At the high-level Symposium side event of the Pacific Islands Forum Leaders meeting in the Solomons, Manu Folau (Vice Chancellor) of Pasifika Communities University Rev, Professor Upolu together with Vice Chancellor of the Solomon Islands National University Professor Transform Aqorau shares about the theme: “Netweaving the soul of Pacific Development”.
Professor Upolu says that with the Western countries are beginning to admit that their dominant development models—centred on GDP growth, market liberalization, and extractive economics—are failing. The crises of climate change, inequality, and social fragmentation are evidence that development built purely on profit and endless growth is unsustainable.
Yet, in the Pacific, rather than critically assessing these failures and crafting our own paths, we too often adopt the very same political and economic philosophies that are proving inadequate elsewhere. The emphasis on GDP as the ultimate measure of progress has led to policies that privilege short-term economic gains over long-term community resilience, cultural integrity, and ecological balance.
At the heart of this challenge lies education. Education is not neutral—it shapes how we think, what we value, and how we imagine the future. Currently, our education systems in the Pacific remain largely shaped by Western philosophies and frameworks. They produce citizens trained to fit into global markets, but often disconnected from their own cultural heritage, land, and communal values.
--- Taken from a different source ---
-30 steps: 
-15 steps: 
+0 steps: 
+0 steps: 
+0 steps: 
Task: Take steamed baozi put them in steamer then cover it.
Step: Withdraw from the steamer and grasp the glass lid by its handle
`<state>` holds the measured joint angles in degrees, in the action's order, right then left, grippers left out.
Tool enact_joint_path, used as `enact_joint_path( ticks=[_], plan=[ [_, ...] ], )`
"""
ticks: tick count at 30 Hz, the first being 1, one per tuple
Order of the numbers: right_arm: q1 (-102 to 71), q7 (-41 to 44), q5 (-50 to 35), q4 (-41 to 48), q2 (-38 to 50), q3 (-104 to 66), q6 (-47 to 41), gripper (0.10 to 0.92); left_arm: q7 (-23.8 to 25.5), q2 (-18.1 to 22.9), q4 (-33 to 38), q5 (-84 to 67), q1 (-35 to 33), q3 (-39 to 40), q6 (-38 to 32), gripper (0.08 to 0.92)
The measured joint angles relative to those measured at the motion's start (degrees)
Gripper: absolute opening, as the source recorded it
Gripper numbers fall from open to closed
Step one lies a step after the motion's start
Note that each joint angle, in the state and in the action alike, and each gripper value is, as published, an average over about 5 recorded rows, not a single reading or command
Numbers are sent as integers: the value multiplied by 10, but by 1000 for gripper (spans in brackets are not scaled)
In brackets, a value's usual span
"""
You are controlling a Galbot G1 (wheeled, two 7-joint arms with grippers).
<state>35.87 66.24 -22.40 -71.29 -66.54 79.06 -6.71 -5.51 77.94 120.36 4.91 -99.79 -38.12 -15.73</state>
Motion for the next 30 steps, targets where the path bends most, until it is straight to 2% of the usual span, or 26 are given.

This kind of education perpetuates dependence on foreign models rather than cultivating indigenous knowledge systems, critical thinking, and locally grounded leadership that can build new structures of development.
If development is to change—if it is to move away from the obsession with GDP toward a model that prioritizes people, land, and community—then education must be reimagined. We need an education system that empowers Pacific people to critically question imported ideas, to draw on their ancestral wisdom, and to innovate solutions that fit their own contexts.
This high-level symposium will be on Friday 1.30pm at the Aquatic centre, Sports City Complex, Honiara. See you there.